[Problem description]
Between the line containing "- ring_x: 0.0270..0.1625" and the line containing "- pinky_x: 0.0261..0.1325" lies a run of lines; give that run again exactly, with both of those lines, and nothing else from the entries below.

[Provided records]
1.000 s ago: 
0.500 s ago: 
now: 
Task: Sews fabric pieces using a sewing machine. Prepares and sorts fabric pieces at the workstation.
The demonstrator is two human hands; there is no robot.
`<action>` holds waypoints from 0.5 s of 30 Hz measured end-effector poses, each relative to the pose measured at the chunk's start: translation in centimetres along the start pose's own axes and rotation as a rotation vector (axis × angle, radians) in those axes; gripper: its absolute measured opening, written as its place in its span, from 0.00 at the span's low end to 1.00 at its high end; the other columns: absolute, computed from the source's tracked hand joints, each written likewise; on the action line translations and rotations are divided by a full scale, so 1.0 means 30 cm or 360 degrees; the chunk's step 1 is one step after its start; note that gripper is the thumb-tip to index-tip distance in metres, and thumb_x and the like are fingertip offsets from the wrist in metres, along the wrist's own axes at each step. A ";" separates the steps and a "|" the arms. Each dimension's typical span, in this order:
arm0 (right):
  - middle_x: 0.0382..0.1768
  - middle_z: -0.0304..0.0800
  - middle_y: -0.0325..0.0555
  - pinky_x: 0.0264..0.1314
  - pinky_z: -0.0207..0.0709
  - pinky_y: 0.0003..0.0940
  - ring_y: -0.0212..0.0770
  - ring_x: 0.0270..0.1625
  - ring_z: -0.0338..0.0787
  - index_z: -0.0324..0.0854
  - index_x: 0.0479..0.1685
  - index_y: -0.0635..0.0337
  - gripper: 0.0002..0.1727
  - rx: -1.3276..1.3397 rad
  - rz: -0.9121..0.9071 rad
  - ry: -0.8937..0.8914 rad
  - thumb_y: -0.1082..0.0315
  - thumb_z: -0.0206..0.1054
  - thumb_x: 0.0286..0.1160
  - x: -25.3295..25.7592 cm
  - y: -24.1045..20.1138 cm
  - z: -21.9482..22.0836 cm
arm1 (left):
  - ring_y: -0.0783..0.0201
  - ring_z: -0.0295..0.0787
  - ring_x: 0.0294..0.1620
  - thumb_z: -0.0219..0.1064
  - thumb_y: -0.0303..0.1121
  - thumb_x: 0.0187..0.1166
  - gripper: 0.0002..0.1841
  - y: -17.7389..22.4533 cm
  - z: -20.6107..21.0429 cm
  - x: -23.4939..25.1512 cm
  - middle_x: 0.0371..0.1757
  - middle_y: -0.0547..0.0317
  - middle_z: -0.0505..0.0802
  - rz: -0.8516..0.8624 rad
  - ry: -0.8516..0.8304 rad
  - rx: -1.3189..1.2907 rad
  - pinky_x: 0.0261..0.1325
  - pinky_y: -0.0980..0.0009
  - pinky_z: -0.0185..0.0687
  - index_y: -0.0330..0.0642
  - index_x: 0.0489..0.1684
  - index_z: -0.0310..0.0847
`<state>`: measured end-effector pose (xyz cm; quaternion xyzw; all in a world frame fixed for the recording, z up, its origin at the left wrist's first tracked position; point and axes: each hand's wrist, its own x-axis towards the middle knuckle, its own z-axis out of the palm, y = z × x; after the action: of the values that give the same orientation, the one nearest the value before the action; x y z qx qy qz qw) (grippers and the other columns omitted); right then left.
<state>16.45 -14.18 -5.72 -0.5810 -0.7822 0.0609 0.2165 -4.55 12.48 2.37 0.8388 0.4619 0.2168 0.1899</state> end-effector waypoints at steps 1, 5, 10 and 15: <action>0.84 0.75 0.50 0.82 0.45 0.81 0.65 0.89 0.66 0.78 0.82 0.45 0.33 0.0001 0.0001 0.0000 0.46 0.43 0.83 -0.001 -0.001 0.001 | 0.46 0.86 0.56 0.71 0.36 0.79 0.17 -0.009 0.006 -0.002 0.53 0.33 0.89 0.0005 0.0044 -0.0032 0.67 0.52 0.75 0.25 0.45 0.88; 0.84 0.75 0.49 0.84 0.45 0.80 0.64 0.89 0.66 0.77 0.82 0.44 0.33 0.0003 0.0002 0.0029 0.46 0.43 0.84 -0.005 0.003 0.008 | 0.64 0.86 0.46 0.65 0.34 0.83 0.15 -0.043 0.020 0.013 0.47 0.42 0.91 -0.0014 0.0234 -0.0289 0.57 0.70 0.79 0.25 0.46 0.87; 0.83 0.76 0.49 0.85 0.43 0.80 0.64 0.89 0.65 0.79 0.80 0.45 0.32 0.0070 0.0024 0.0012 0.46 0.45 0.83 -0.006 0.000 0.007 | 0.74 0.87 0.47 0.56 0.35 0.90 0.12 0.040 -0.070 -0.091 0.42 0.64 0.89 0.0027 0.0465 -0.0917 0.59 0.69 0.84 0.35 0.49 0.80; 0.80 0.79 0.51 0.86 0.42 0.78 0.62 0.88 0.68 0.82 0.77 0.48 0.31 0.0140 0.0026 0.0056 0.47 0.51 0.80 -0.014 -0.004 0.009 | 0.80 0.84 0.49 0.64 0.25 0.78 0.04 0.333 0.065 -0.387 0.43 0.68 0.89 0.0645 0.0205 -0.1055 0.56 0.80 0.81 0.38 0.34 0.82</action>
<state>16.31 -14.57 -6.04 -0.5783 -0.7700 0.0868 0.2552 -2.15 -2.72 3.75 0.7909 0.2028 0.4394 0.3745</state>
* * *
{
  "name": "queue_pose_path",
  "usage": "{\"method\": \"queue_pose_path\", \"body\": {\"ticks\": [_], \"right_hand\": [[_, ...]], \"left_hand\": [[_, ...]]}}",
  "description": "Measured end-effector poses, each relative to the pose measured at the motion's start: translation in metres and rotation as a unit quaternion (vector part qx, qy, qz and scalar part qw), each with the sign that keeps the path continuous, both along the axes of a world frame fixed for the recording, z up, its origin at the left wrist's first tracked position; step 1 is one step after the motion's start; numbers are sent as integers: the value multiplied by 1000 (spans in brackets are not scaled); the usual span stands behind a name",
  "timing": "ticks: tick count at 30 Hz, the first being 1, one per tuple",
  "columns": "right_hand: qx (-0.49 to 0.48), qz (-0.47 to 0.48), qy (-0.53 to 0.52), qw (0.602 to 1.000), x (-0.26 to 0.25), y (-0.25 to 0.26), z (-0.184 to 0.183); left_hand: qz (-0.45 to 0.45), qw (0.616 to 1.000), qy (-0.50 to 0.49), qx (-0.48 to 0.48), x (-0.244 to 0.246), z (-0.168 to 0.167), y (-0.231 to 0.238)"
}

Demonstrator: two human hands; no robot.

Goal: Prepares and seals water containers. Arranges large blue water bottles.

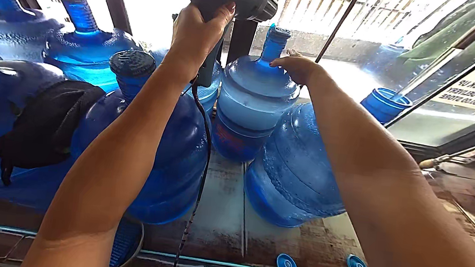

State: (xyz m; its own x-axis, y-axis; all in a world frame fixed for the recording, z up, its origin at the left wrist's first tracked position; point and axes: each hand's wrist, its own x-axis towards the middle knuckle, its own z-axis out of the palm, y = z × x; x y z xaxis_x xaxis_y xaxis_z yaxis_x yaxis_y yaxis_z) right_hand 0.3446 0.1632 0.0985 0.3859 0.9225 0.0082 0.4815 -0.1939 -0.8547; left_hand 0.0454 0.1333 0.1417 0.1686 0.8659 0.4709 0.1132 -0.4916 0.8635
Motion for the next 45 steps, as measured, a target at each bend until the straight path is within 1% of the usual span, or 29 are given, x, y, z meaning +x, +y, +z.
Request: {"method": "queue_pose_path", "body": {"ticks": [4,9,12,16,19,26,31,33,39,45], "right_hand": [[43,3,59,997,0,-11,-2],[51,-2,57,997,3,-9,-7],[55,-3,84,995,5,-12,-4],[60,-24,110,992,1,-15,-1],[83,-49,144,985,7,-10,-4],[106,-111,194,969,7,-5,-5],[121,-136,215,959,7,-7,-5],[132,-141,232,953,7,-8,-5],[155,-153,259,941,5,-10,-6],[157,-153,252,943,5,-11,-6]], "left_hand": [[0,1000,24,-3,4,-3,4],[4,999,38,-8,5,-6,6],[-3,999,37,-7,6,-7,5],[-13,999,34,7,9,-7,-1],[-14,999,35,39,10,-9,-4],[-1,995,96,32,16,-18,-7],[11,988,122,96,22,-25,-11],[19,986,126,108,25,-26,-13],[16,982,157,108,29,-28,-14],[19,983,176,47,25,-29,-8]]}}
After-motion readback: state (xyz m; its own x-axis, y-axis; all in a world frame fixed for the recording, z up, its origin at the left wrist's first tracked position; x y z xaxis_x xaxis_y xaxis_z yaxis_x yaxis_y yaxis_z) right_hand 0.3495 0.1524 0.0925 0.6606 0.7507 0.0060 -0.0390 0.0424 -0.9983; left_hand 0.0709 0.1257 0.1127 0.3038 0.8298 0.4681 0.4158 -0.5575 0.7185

[Written solution]
  - ring_x: 0.0270..0.1625
  - ring_z: -0.0338..0.0787
  - index_z: -0.0324..0.0854
  - index_x: 0.0479..0.1685
  - index_y: -0.0635..0.0337
  - gripper: 0.0002..0.1727
  - rx: -1.3276..1.3397 rad
  - rz: -0.9121..0.9071 rad
  - ry: -0.8937..0.8914 rad
  - thumb_y: -0.1082..0.0315
  - thumb_z: -0.0206..0.1054
  - thumb_x: 0.0286..0.1160
  - x: -25.3295..25.7592 cm
  - y: -24.1045..20.1138 cm
  - z: -21.9482..22.0836 cm
arm1 (left):
  - ring_y: -0.0783..0.0201
  - ring_z: -0.0295..0.0787
  - ring_x: 0.0294..0.1620
  - thumb_z: -0.0219..0.1064
  - thumb_y: -0.0303..0.1121
  - thumb_x: 0.0187..0.1166
  - gripper: 0.0002..0.1841
  - y: -17.7389..22.4533 cm
  - z: -20.6107..21.0429 cm
  - x: -23.4939..25.1512 cm
  - middle_x: 0.0371..0.1757
  - middle_y: -0.0547..0.0317
  - middle_z: -0.0505..0.0802
  - rz: -0.8516..0.8624 rad
  - ry: -0.8516..0.8304 rad
  - rx: -1.3189..1.2907 rad
  - pinky_x: 0.0261..0.1325

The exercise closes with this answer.